Output the number of lines in the material below containing "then" and nothing more.

***** Source material

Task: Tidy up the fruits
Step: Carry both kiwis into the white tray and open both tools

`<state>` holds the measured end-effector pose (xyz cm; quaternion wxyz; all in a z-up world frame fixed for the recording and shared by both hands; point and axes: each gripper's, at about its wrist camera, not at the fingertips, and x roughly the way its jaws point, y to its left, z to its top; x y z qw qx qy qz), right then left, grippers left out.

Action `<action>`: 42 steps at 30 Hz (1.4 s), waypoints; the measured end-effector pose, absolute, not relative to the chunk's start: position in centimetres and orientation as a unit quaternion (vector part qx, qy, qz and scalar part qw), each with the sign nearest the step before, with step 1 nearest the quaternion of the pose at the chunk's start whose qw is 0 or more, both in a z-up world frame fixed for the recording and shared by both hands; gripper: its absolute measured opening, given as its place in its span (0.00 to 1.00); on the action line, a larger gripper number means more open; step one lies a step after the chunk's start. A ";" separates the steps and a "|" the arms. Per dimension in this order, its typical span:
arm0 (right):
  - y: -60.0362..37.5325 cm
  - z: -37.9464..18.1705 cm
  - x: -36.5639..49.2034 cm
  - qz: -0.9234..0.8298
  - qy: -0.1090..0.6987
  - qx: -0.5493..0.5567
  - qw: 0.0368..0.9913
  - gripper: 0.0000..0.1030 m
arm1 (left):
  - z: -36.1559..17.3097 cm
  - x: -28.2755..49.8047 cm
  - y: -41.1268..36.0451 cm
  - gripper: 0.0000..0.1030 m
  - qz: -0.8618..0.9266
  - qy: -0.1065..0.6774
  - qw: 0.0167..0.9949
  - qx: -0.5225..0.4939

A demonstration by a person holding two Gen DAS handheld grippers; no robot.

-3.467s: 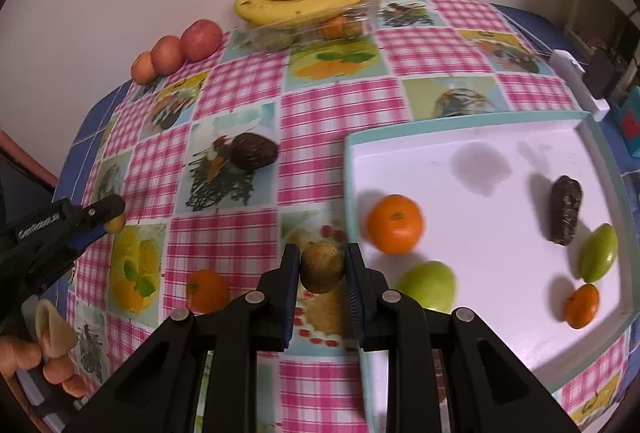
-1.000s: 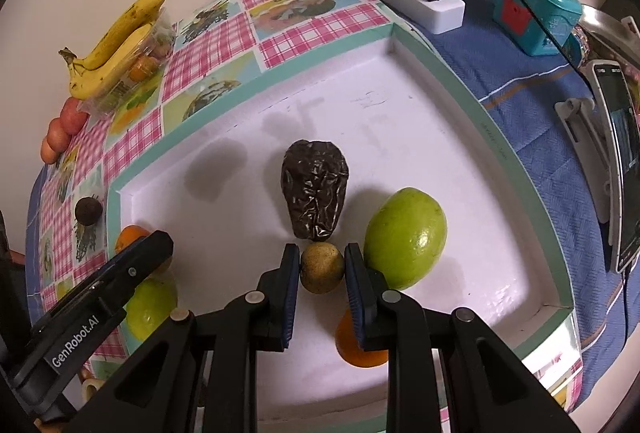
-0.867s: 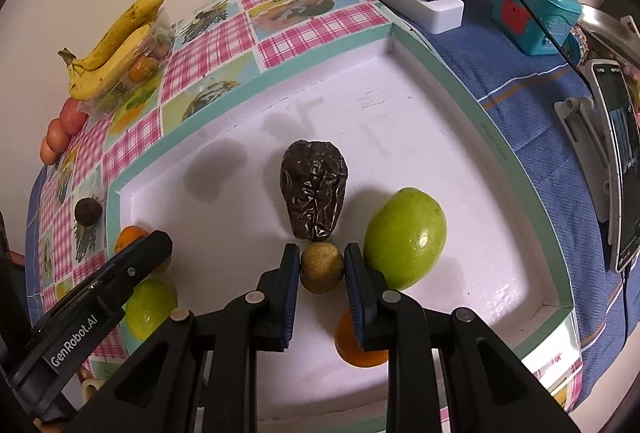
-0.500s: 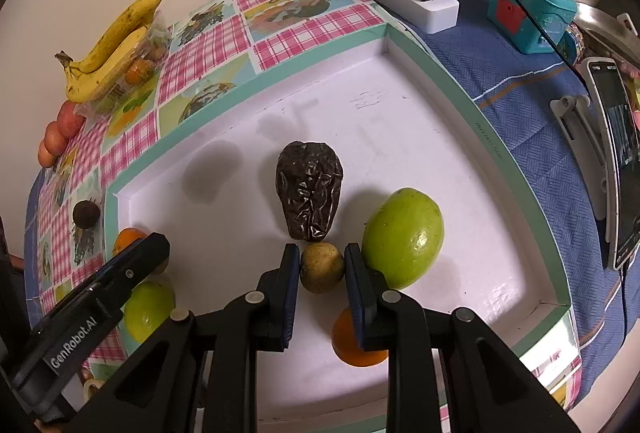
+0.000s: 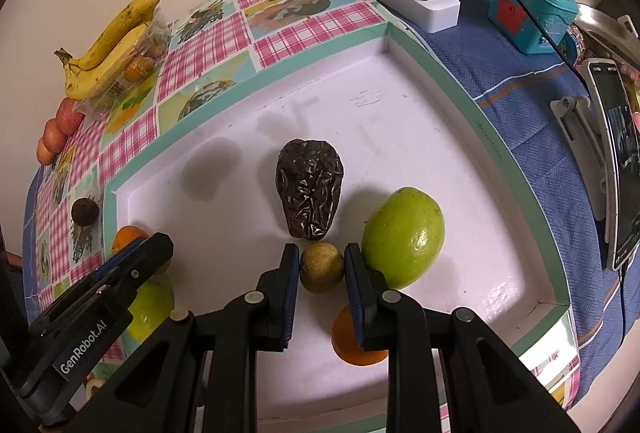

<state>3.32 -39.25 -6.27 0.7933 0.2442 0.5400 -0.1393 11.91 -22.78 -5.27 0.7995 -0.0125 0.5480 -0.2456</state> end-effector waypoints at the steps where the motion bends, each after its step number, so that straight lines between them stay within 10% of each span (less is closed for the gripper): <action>1: -39.3 -6.3 3.3 -0.139 0.540 0.244 0.793 0.23 | -5.3 11.9 -22.8 0.29 -0.246 0.548 0.799 -0.012; 35: -39.3 -4.1 3.2 -0.146 0.525 0.236 0.804 0.23 | -2.0 11.9 -21.0 0.30 -0.243 0.545 0.801 -0.041; 42: -38.9 -4.0 3.4 -0.139 0.521 0.236 0.808 0.55 | -1.6 12.5 -19.1 0.65 -0.196 0.546 0.814 -0.038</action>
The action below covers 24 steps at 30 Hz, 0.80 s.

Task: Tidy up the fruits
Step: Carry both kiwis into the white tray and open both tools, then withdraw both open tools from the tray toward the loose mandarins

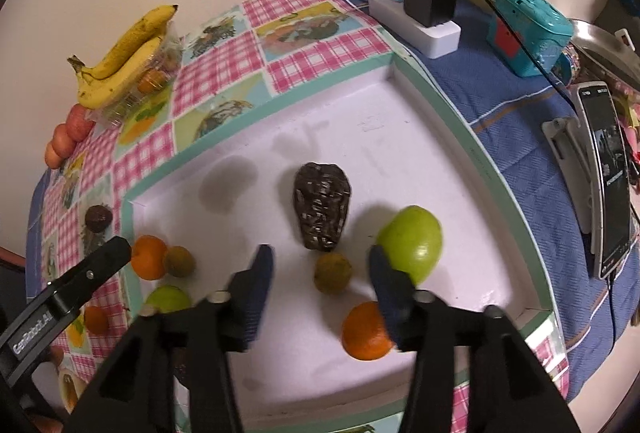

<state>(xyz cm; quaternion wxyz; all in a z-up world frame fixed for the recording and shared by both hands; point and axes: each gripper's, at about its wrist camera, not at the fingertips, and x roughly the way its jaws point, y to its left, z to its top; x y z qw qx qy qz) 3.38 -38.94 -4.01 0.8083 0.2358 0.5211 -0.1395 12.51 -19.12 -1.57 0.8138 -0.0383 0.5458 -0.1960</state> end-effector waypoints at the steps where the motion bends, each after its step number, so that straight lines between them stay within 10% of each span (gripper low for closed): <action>1: -38.8 -4.0 3.4 -0.140 0.520 0.233 0.810 0.59 | -1.7 12.6 -18.7 0.65 -0.187 0.549 0.814 -0.040; 18: -37.0 -3.2 4.3 -0.115 0.520 0.209 0.820 0.66 | -3.4 13.8 -10.9 0.94 -0.080 0.560 0.820 -0.088; 24: -36.0 -2.2 4.5 -0.110 0.502 0.173 0.840 0.87 | -2.8 13.5 -9.9 1.00 -0.047 0.541 0.837 -0.056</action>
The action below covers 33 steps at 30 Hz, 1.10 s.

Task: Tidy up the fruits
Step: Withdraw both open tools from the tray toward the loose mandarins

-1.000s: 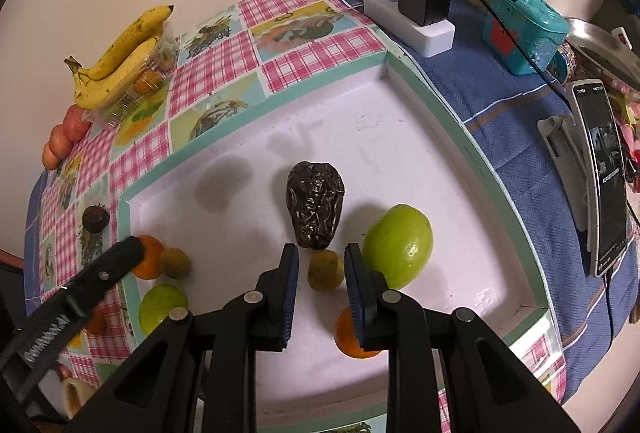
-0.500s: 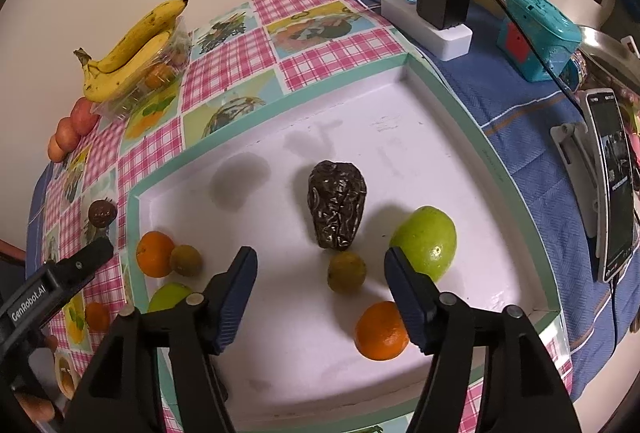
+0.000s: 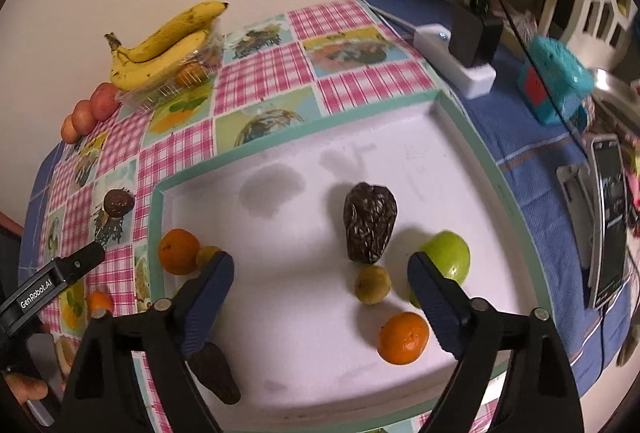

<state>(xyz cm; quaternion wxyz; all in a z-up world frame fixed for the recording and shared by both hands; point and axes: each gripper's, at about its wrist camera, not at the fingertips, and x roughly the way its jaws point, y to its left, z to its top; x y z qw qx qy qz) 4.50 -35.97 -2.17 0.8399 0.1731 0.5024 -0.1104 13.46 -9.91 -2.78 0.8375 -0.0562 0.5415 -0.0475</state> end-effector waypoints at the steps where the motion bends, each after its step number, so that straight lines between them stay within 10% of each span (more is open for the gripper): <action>1: -35.9 -2.1 4.6 -0.111 0.502 0.170 0.841 0.87 | -2.8 13.4 -9.8 1.00 -0.043 0.540 0.839 -0.052; 33: -26.0 -1.9 7.6 -0.059 0.512 0.135 0.846 0.88 | -1.3 13.7 -1.4 1.00 0.009 0.527 0.846 -0.084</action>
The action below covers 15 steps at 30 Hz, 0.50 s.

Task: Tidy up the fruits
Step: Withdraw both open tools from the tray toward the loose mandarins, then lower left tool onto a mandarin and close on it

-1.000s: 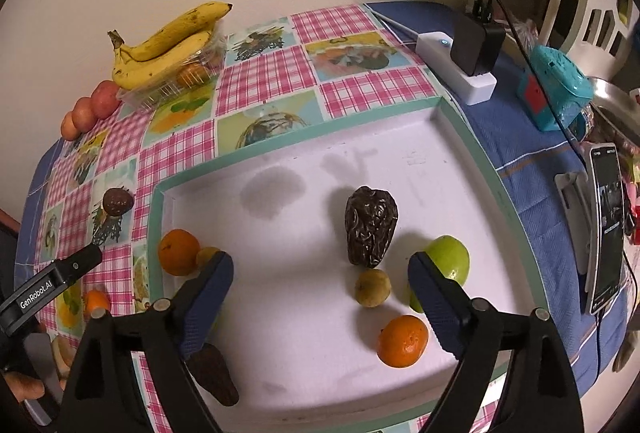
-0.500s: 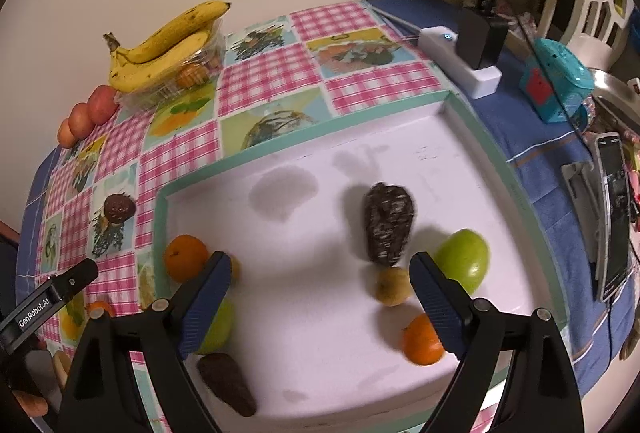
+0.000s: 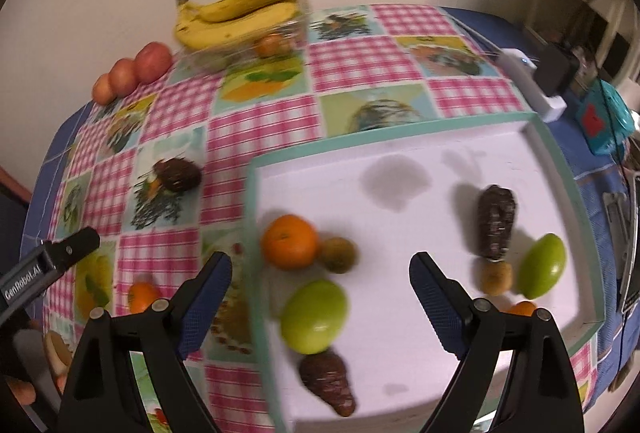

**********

• **Solved exercise**:
3